Aus tiefen Quellen, die weit ins Vorland gingen, sotten sie Salz. Mit den Zwergvölkern im Sauerland und am Rhein tauschten sie ihre Schätze aus. Hochzeiten und Geburten in den Geschlechtern der Zwergkönige wurden als große Feste gefeiert. Dann waren oft viele tausend Zwerge zu Gast.
Einmal brachte ein Prinz von einer Fahrt zum Rhein eine Prinzessin als Braut heim.
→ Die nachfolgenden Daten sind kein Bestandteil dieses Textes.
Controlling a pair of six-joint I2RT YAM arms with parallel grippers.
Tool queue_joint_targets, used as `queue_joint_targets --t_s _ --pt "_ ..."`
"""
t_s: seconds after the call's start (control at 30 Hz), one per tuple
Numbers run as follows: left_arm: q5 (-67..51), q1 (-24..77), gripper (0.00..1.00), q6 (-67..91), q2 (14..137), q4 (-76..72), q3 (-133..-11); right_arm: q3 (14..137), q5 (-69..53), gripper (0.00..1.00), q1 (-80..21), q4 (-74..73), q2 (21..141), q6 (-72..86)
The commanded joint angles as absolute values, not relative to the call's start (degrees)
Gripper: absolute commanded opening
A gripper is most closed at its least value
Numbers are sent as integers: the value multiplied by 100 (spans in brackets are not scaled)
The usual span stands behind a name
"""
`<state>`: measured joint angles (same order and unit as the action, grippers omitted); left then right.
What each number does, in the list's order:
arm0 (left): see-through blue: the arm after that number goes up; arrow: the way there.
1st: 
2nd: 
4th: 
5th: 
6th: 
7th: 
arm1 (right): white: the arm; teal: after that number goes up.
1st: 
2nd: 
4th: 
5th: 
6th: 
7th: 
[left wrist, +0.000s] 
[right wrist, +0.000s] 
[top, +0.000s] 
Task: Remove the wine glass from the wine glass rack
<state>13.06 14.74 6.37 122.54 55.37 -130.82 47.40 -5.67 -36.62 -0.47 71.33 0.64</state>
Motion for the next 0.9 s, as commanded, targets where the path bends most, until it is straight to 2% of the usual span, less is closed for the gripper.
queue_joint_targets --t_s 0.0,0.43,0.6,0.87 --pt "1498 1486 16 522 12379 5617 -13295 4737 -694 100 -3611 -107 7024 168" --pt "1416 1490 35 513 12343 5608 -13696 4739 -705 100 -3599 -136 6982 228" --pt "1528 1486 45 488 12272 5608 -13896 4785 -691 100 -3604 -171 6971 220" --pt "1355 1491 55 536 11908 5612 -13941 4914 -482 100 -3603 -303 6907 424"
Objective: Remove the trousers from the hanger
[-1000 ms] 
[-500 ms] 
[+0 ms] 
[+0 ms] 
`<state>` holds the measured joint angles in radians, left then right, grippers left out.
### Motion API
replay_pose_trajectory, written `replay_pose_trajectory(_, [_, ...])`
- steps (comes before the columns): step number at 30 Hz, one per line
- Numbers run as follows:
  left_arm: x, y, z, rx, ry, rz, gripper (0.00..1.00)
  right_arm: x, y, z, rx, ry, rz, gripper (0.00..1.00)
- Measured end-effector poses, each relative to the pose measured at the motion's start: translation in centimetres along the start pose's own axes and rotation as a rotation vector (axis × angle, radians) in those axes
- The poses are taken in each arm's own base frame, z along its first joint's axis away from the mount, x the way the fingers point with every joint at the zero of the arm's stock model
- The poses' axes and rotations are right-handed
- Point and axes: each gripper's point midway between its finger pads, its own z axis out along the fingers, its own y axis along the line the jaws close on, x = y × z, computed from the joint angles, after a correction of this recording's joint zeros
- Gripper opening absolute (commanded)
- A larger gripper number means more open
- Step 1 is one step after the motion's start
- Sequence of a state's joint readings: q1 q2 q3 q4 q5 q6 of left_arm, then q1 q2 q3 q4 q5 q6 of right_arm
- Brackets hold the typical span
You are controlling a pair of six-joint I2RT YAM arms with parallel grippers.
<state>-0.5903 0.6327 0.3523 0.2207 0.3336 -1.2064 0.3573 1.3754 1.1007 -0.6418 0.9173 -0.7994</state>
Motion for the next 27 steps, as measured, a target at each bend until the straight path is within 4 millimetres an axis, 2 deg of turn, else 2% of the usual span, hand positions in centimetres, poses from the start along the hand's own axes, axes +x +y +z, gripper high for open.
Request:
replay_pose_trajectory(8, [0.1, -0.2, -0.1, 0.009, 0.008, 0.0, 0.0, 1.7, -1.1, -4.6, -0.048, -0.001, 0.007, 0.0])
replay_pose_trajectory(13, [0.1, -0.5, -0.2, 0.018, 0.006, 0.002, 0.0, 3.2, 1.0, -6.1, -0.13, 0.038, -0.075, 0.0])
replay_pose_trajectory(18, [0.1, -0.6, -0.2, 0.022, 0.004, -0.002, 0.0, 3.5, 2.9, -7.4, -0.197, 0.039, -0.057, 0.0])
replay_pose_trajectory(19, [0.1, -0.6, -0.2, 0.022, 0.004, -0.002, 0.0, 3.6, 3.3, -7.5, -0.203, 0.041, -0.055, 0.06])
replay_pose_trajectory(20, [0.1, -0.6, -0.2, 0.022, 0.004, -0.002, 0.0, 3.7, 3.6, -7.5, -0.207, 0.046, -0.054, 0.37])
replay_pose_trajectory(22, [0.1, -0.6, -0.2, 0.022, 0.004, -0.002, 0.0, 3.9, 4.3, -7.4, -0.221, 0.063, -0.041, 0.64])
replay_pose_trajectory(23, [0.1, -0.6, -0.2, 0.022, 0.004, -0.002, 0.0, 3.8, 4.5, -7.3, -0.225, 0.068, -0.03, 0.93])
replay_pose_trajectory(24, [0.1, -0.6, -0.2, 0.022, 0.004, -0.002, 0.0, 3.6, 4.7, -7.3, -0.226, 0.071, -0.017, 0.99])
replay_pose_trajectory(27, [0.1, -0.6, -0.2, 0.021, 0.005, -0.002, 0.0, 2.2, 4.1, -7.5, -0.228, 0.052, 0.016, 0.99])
Als dann das erste Prinzlein geboren wurde, brachte die Sippschaft vom Rhein eine goldene Wiege zum Angebinde mit zum Fest. Hinfort schliefen die Prinzen und Prinzeßlein der Fürstenberger im ersten Lebensjahr in der goldenen Wiege. An schönen Sommertagen wurde die Wiege unter die dicken Buchen gestellt, und die Sonnenstrahlen flirrten und glitzerten in all dem köstlichen Zierrat, und die Zwergkindlein haschten nach ihnen.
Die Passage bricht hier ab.